Ferguson dithered and mulled for the next two weeks, one by one reducing the plethora of anywheres from five to three to one. Language would have to have the last word, but even though they spoke English in England and English in Ireland, he doubted he would be happy living in one of those dank, wet-weather places. It rained in Paris, too, of course, but French was the only other language he could speak and read with tolerable proficiency, and since he had never heard anyone say a single negative word about Paris, he decided to take his chances there. As a warm-up, he would go to Montreal for a short visit with Luther Bond, who was alive and well in his new country, having talked his way into McGill around the same time Ferguson had entered Brooklyn College, and now that he had graduated, he was working as an apprentice reporter for the Montreal Gazette and living with a new girlfriend, Claire, Claire Simpson or Sampson (Luther’s handwriting was often hard to decipher), and Ferguson was itching to go north, itching to go east, itching to be gone.

He figured he would be walking freely on his ankle again by the end of January, which would be more than enough time to vacate the apartment on East Eighty-ninth Street and prepare himself for the big move.

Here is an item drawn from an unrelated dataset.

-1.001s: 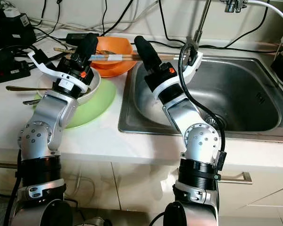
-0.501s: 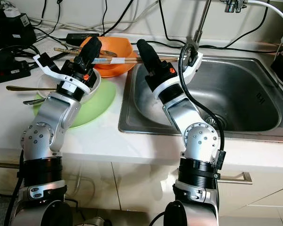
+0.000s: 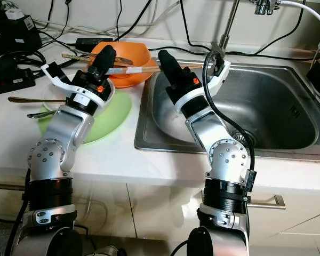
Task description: Kitchen organization
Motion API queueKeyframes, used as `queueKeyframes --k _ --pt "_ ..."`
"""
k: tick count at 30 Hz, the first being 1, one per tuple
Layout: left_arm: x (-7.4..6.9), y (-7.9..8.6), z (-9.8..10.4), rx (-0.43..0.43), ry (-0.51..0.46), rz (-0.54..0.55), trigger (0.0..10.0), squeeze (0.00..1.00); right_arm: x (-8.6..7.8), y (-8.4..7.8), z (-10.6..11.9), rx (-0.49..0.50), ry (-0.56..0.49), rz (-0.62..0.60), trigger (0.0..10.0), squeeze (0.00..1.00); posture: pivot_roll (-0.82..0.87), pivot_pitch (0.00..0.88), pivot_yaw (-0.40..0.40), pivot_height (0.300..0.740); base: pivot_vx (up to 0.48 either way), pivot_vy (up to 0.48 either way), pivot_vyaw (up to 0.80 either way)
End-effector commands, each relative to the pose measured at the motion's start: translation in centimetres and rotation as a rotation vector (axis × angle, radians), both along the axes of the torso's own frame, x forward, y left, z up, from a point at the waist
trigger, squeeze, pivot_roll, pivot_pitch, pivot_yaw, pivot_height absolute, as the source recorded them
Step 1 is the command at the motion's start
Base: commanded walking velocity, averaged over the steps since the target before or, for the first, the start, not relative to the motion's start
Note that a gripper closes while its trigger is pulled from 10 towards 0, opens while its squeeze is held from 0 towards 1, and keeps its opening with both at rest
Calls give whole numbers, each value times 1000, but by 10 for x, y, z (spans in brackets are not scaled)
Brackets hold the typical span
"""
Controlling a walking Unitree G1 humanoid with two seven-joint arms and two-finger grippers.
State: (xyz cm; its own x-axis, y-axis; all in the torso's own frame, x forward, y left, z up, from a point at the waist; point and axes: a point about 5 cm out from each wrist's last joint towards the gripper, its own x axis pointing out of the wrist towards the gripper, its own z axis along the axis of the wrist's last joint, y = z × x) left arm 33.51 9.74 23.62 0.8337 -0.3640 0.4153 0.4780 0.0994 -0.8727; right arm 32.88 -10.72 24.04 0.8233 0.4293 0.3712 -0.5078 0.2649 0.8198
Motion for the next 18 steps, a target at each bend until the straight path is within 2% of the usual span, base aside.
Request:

Then, on January first, as Ferguson was about to take the first bite of his first breakfast of the new decade, his mother told him the joke.

* * *

IT WAS AN old joke, apparently, one that had been circulating in Jewish living rooms for years, but for some unaccountable reason it had escaped Ferguson’s notice, somehow or other he had never been in one of those living rooms when someone had been telling it, but on that New Year’s Day morning of 1970 his mother finally told it to him in the kitchen, the classic story about the young Russian Jew with the long, unpronounceable name who arrives at Ellis Island and begins chatting with an older, more experienced Lantsman, and when the young one tells the old one his name, the old one frowns and says a name that long and unpronounceable won’t do the job for his new life in America, he needs to change it to something shorter, something with a nice American ring to it. What do you suggest? the young one asks. Tell them you’re Rockefeller, the old one says, you can’t go wrong with that. Two hours go by, and when the young Russian sits down to be interviewed by an immigration official, he can no longer dredge up the name the old man advised him to give. Your name? the official asks. Slapping his head in frustration, the young man blurts out in Yiddish, Ikh hob fargessen (I’ve forgotten)! And so the Ellis Island official uncaps his fountain pen and dutifully records the name in his ledger: Ichabod Ferguson.